Tuesday, December 17, 2013

Into Thick Air

Into Thick Air
© 2003 Jim Mauser
388 pages



            Jim Mauser might be interested in the view from the Seven Summits, the highest points of each continent, were it not for the fact that they have accessibility issues. To Mauser, any place you can’t bike to isn’t worth bothering with. When Discovery offers to drop Mauser in the middle of nowhere and film him attempting to find his way back to civilization, Mauser has a better idea: why not finance and film his traveling to the seven lowest points on Earth – the seven anti-summits?   And so he embarks on a six-continent journey (Antarctica lowest point being covered by a very large pile of ice), through war zones and Passover, assailed by dogs, hurricanes, and crowds of children joyfully attempting to stone him,  to six of the lowest spots on Earth. Although his destinations are anticlimactic in the extreme, it’s the journeys getting there that makes this book. Mauser is rivaled only by Bill Bryson for the sheer entertainment value of his narrative, and is similar to him stylistically,  but Mauser records his world journeys with a botanist’s eye.  Those eyes are open to the full sweep of the glorious panorama of nature around them  -- the wildly divergent climates, the abundance of mesmerizing and often lethal fauna.
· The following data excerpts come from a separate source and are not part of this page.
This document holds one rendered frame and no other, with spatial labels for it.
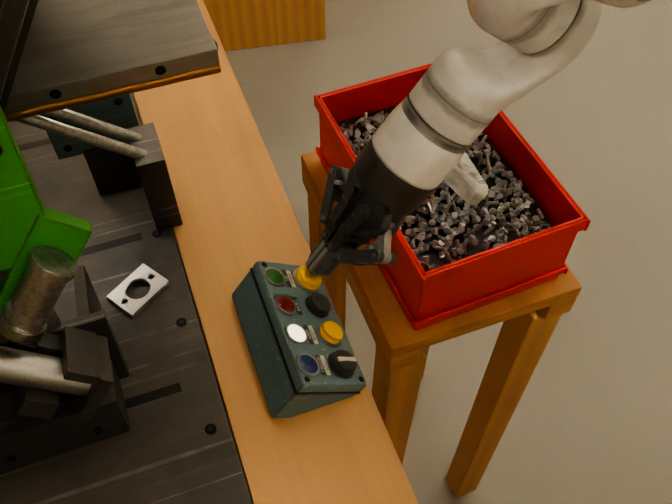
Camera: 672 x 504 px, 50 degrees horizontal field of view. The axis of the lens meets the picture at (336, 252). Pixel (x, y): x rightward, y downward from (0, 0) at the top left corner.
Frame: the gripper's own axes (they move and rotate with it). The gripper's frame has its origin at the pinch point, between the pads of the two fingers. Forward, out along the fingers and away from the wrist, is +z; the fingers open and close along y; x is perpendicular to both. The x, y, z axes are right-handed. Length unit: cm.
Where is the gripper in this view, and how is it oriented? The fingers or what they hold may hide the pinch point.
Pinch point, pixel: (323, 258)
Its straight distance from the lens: 72.6
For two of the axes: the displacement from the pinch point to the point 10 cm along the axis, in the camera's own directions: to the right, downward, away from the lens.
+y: 3.4, 7.6, -5.5
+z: -5.4, 6.4, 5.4
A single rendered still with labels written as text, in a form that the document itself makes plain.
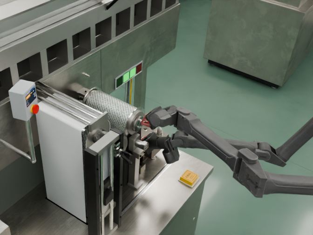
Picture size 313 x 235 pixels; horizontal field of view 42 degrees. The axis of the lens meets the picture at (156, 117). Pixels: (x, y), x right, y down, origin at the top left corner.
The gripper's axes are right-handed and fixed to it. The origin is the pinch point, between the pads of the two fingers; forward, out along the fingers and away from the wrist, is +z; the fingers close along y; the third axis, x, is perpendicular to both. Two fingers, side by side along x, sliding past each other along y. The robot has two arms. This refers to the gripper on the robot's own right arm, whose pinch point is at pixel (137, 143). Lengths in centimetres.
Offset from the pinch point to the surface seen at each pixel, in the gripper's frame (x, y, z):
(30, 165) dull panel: 14, -40, 28
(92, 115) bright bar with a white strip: 33, -34, -21
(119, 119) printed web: 19.3, -11.7, -8.4
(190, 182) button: -26.8, 6.5, -16.8
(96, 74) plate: 36.4, 6.0, 14.2
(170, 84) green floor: -45, 200, 136
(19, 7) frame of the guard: 76, -65, -52
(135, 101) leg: -7, 71, 63
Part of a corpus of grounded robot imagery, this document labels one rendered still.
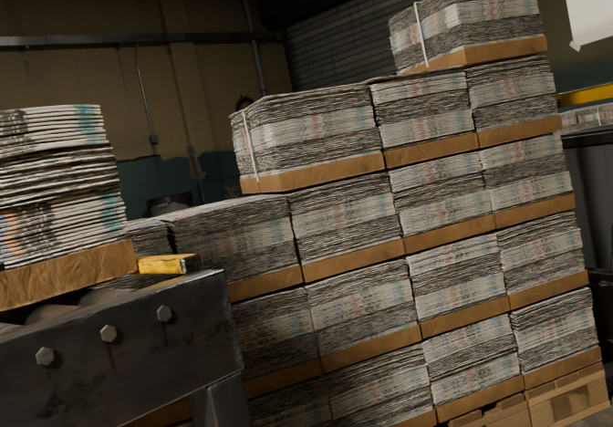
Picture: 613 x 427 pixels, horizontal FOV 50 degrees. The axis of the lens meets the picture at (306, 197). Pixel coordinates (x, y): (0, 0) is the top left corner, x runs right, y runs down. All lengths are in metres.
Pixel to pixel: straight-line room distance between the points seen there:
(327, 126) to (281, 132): 0.12
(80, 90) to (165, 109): 1.24
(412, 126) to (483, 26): 0.37
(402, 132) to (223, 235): 0.55
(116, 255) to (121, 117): 8.36
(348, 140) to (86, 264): 0.96
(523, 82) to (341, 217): 0.67
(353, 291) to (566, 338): 0.70
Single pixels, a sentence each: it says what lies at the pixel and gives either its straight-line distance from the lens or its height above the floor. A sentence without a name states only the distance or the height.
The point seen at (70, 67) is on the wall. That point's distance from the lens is 9.06.
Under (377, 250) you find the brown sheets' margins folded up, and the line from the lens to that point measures 1.71.
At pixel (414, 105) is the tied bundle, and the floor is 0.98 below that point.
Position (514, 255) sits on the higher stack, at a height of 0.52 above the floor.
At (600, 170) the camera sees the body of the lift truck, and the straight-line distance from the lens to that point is 2.55.
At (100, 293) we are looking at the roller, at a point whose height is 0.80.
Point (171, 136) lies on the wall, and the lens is 9.55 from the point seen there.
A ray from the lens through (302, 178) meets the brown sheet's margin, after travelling 1.62.
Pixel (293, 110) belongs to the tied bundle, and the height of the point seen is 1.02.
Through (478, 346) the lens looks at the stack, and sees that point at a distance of 1.90.
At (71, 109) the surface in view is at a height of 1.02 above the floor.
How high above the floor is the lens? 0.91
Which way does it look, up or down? 4 degrees down
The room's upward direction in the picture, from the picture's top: 11 degrees counter-clockwise
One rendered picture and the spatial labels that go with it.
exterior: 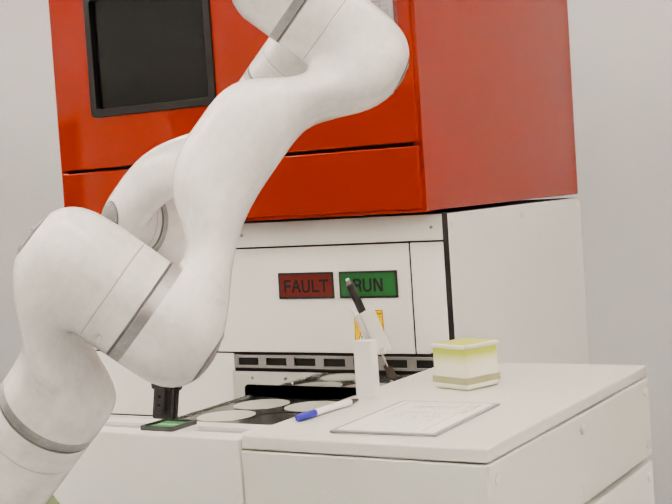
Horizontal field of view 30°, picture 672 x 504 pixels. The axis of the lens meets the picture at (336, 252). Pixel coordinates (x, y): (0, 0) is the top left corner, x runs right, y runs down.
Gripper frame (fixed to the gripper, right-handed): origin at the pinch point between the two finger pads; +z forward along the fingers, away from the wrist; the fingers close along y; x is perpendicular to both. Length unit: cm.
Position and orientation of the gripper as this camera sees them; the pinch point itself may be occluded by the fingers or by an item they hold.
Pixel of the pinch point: (165, 404)
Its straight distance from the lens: 175.8
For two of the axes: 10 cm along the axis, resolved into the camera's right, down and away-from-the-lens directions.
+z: -0.4, 9.9, -1.3
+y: -5.1, -1.3, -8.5
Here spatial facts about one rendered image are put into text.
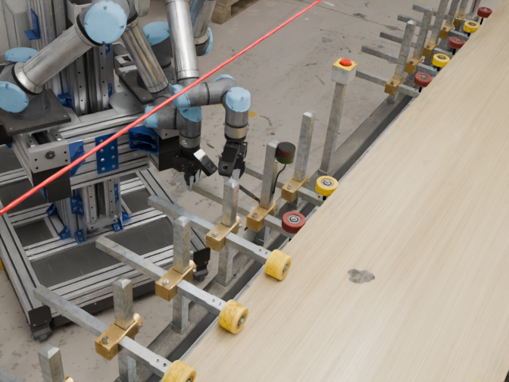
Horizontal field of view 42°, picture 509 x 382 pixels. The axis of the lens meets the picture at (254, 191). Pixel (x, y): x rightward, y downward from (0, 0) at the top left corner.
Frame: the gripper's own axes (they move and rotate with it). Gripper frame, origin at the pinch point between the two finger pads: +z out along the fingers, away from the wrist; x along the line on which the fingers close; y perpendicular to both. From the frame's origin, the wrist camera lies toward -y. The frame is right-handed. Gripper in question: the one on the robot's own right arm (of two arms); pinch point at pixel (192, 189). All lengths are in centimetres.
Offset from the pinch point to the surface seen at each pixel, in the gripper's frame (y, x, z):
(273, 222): -34.9, 1.3, -3.7
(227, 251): -30.3, 22.8, -4.0
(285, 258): -52, 25, -16
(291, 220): -41.5, 1.2, -8.0
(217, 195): -11.2, 1.0, -3.6
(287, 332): -64, 43, -8
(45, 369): -29, 98, -25
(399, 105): -33, -130, 14
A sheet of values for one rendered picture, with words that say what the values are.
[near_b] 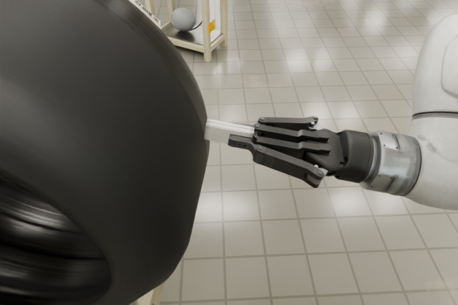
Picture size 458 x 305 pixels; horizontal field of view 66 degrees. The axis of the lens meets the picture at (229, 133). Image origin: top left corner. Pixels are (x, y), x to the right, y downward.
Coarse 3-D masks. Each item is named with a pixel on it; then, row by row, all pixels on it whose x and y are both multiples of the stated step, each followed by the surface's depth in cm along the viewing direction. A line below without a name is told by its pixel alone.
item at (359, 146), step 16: (336, 144) 51; (352, 144) 48; (368, 144) 48; (304, 160) 50; (320, 160) 48; (336, 160) 49; (352, 160) 48; (368, 160) 48; (336, 176) 51; (352, 176) 49
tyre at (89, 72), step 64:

Central to Mauser's story, like many travelers' tales, are the people he meets along the way, their kindnesses and eccentricities recorded along the way. Mauser isn't quite as vulnerable as world trekkers; his anti-summits are made in six completely different legs that take the better part of a decade to complete, and his starting locations for each leg seemed to be a week away from his destination, at best.  Even so, he's at considerable risk given his luck at pedaling into a place right before drama hits -- like a sudden case of the monsoon in South America -- and people around the world offer him friendly smiles and a stomach full of local cuisine. Into Thick Air is a fantastic cycle-touring book, treating the reader to a wide spectrum of human cultures and natural environments, with plenty of wry humor and scientific commentary on the way.